MHP Genel Başkan Yardımcısı İzzet Ulvi Yönter'in açıklamaları şu şekilde;
"738 gün Gazze’de büyük bir soykırım suç işlendi. Gazze’de masumların ve mazlumların kanı aktığı bir halk toplu bir şekilde imanın sınırına getirildi. Gazze’nin kuzey mahallelerinden orta ve güney mahallelerine doğru insanlar kafileler halinde yollara düştüler. Evlerinden koptular. Kaldı ki Gazze’nin yüzde 90’ı enkaza dönüştü. Hiçbir savaş barışla mukayese edilemez. Savaşın kazananı, barışın kaybedeni olmaz.
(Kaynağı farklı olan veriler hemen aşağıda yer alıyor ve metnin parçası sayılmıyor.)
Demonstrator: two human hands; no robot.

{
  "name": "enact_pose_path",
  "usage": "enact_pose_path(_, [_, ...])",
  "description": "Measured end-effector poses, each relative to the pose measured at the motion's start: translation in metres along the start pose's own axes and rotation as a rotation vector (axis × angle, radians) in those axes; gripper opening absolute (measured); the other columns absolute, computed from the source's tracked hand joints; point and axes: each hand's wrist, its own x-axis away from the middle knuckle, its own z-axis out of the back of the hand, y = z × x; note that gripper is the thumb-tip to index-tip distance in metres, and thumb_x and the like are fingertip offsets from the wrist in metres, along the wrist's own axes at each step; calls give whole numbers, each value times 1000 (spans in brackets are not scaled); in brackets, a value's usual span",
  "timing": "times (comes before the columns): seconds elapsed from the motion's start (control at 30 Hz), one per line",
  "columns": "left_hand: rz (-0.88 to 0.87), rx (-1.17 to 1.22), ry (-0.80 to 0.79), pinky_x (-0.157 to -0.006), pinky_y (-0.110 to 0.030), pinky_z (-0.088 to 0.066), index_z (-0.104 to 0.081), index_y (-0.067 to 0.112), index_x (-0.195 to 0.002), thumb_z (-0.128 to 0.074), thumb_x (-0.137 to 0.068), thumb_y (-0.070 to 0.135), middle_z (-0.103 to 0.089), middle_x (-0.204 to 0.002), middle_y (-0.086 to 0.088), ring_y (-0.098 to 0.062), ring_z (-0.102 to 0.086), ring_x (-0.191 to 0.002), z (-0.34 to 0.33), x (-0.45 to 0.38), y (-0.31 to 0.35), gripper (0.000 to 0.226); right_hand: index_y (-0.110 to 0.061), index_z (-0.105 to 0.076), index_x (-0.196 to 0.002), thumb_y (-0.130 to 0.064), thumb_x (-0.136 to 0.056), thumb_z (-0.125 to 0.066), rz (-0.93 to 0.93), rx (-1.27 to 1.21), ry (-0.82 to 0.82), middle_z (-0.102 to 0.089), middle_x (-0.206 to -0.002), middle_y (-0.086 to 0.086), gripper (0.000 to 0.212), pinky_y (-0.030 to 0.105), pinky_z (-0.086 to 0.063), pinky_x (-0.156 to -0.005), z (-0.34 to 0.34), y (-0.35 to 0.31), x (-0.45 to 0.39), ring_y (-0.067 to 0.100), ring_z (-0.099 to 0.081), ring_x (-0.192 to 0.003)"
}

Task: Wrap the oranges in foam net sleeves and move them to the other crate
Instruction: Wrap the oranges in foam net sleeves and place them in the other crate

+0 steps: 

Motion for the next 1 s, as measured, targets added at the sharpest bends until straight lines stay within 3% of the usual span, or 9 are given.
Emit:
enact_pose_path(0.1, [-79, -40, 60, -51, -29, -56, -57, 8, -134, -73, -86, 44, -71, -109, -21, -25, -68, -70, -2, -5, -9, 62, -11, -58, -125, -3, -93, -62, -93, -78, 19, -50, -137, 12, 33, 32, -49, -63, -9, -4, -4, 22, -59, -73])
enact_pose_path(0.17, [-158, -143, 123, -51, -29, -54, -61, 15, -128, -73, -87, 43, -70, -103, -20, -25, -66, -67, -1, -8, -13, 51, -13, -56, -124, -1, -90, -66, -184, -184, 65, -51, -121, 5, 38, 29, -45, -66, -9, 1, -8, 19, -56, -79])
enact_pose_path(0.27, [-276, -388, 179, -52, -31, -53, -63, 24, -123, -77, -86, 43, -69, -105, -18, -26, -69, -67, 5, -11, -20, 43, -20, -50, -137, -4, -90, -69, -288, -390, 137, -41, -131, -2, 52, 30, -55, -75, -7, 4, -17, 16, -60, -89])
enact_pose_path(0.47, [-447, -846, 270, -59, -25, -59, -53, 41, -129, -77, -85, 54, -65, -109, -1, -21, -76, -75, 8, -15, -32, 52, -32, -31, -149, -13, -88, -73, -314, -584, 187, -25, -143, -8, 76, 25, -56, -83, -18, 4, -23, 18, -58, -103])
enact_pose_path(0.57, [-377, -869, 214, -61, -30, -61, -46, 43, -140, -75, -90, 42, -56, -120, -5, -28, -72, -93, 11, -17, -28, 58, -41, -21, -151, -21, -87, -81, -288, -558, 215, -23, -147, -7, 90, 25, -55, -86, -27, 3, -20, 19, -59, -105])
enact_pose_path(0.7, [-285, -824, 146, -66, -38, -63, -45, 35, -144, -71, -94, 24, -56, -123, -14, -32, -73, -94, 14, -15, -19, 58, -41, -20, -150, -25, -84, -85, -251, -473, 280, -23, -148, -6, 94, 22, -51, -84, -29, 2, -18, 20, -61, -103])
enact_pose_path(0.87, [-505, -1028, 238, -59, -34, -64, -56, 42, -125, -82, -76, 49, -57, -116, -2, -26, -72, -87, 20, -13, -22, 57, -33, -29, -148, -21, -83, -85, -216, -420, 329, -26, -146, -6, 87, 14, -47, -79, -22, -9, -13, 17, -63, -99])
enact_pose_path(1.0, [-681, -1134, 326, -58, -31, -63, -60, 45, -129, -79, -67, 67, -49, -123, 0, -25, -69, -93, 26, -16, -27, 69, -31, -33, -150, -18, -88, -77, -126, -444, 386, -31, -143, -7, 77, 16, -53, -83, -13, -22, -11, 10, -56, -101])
TÜRKİYE DÜNYAYA VİCDAN DERSİ VERDİ
Şarm el Şeyh deklarasyonu, öncelikle Orta Doğu ve Gazze halkında bir umut uyandırdı. Solgun yüzleri güldürdü. Akan kanın durması için büyük bir fırsat kapısı araladı. Türkiye’miz 7 Ekim 2023 tarihinden itibaren dünyaya vicdan ve merhamet dersi verdi.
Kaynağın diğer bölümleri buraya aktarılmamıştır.